Playboy founder Hugh Hefner, who died in 2017 at the age of ninety-one, is facing renewed allegations of sexual misconduct thanks to the new A&E documentary Secrets of Playboy.
Former Playmates said they were subjected to cult-like conditions at the Playboy Mansion. Hefner reportedly plied them with drugs and alcohol to get them to participate in wild sexual activities, and threatened them with revenge porn if they ever tried to leave the mansion.
“I watched him, I watched his game. And I watched a lot of girls go through [the Playboy Mansion] gates looking farm-fresh, and leaving looking tired and haggard,” former Hef girlfriend Sondra Theodore told the New York Post.
How anyone could be surprised by this is beyond me. Journalists lamented that Hefner was not the godlike champion of women’s empowerment that they believed him to be. Excuse me? Did people really believe that a man who made a fortune off of convincing young women to pose nude and engaging in transactional sexual relationships cared about women’s wellbeing?
Secrets of Playboy director Alexandra Dean asserted, “our ideas of emancipated womanhood, sexuality and sexual freedom are all wrapped up with Playboy. But is a man like Hugh Hefner fit to define that?”
“As much as Hefner advanced the idea of Playboy empowering women, the stories about misconduct being overlooked, and bunnies being regularly weighed and reprimanded if they put on even a few pounds, don’t fit that part of the narrative,” a CNN article about the new allegations stated.
The Washington Post similarly reported that the documentary “grapples with Hugh Hefner’s legacy.”
Even Playboy tried to tap into this nostalgic view of the brand to wriggle out of criticism for Hefner’s behavior, writing in an open letter, “As a brand with sex positivity at its core, we believe safety, security and accountability are paramount, and anything less is inexcusable.”
These perspectives are a masterclass in missing the point. Revelations of misconduct at the Playboy Mansion should not lead to a #MeToo boxing match between the Playmates and Hugh Hefner, but to an examination of the fundamentally exploitative nature of the pornography industry. The media, it seems, is making this about one bad guy because they don’t want to talk about the harm companies like Playboy caused women by promoting the lie that transactional sex and sexual promiscuity are tools of empowerment.
The truth is that selling sex doesn’t free women; it perpetuates their objectification. Attaching a monetary value to women’s nude bodies and the sexual acts they are willing to perform tricks consumers into thinking that any act, no matter how depraved, is on the table. For the right price, at first. Eventually, for free.
Studies have found that 90 percent of pornographic content “contained physical aggression, principally spanking, gagging and slapping.” Pornography is also linked to a rise in human trafficking and domestic violence or “partnership abuse.”

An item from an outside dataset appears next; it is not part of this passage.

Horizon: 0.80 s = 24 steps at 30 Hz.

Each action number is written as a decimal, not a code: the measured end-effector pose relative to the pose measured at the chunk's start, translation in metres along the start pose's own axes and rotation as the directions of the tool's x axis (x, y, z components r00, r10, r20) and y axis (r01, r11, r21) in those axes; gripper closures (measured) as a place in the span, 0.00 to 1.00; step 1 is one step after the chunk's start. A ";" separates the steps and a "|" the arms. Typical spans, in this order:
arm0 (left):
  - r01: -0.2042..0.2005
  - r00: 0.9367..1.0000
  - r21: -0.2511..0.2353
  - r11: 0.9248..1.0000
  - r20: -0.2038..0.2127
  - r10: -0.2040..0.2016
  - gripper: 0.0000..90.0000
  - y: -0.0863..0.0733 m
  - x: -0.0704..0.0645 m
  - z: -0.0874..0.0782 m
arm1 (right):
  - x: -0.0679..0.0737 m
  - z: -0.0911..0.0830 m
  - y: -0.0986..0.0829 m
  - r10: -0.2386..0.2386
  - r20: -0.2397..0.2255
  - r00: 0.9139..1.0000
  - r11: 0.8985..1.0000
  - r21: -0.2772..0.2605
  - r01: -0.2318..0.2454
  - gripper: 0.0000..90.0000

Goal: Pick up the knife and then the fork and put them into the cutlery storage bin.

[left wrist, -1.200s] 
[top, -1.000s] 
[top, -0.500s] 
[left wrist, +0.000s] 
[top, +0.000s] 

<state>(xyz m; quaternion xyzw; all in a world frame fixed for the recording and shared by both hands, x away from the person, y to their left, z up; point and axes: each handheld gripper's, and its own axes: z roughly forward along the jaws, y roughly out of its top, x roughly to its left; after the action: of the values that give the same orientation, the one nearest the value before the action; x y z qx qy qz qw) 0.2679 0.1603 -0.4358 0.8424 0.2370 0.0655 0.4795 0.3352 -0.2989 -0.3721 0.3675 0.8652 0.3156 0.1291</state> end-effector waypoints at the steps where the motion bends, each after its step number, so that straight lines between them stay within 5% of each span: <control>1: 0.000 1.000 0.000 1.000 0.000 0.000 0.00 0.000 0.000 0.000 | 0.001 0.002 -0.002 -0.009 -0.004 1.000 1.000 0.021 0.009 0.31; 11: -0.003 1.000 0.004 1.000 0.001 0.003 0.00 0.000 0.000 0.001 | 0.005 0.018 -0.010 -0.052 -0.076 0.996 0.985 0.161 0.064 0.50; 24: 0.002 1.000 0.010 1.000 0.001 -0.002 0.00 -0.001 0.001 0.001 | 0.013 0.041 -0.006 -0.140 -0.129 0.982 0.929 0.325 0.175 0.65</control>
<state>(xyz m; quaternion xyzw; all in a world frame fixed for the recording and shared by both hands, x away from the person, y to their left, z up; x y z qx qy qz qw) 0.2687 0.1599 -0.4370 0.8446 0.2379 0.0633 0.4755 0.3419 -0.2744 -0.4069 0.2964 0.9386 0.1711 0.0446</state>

“Social norms promoted by books, movies, music, and videos — and SEM forms of each of these — have both recursive and non-recursive impacts on how people treat one another,” Emily Rothman, an associate professor in the Department of Community Health Sciences at Boston University, wrote in 2015.
Take the case of male pornstar James Deen, who was accused at the height of the #MeToo movement of abusing his female costars during shoots. Deen defended his actions by noting that pornography naturally blurs lines of consent:
Our sex is still sex. The consent is still the same. There is just a different level of understanding. …You don’t get to do whatever you want but at the same time you need to accept a certain level of sexual interaction with almost everyone you encounter on set, until you express that you do not desire it.
Deen’s views on sex may be reprehensible to the average person, but just like Hefner, they are a product of the environment in which he operates.
This also means that, to a certain extent, we cannot assign excessive victimhood to the women who choose to participate in this system. We can certainly condemn the terrible things that happened to them, but we must also be careful not to deny them agency.
One Playmate, for example, complained that she was “underage” when she was given a glass of champagne at a Playboy Mansion party. The woman was nineteen, too young to legally consume alcohol but old enough to be accountable for her actions. Holly Madison, Hefner’s longtime girlfriend, was even older — twenty-one — when she moved into the mansion. These women are adults. Again, we can be sympathetic that these women were taken advantage of by an older man. However they were capable of understanding the potential consequences of their career choices.
In order to properly reckon with the awful way the Playmates were treated, we have to go beyond Hefner. It is our society’s radical acceptance of pornography and justification of its excesses that is the real villain here.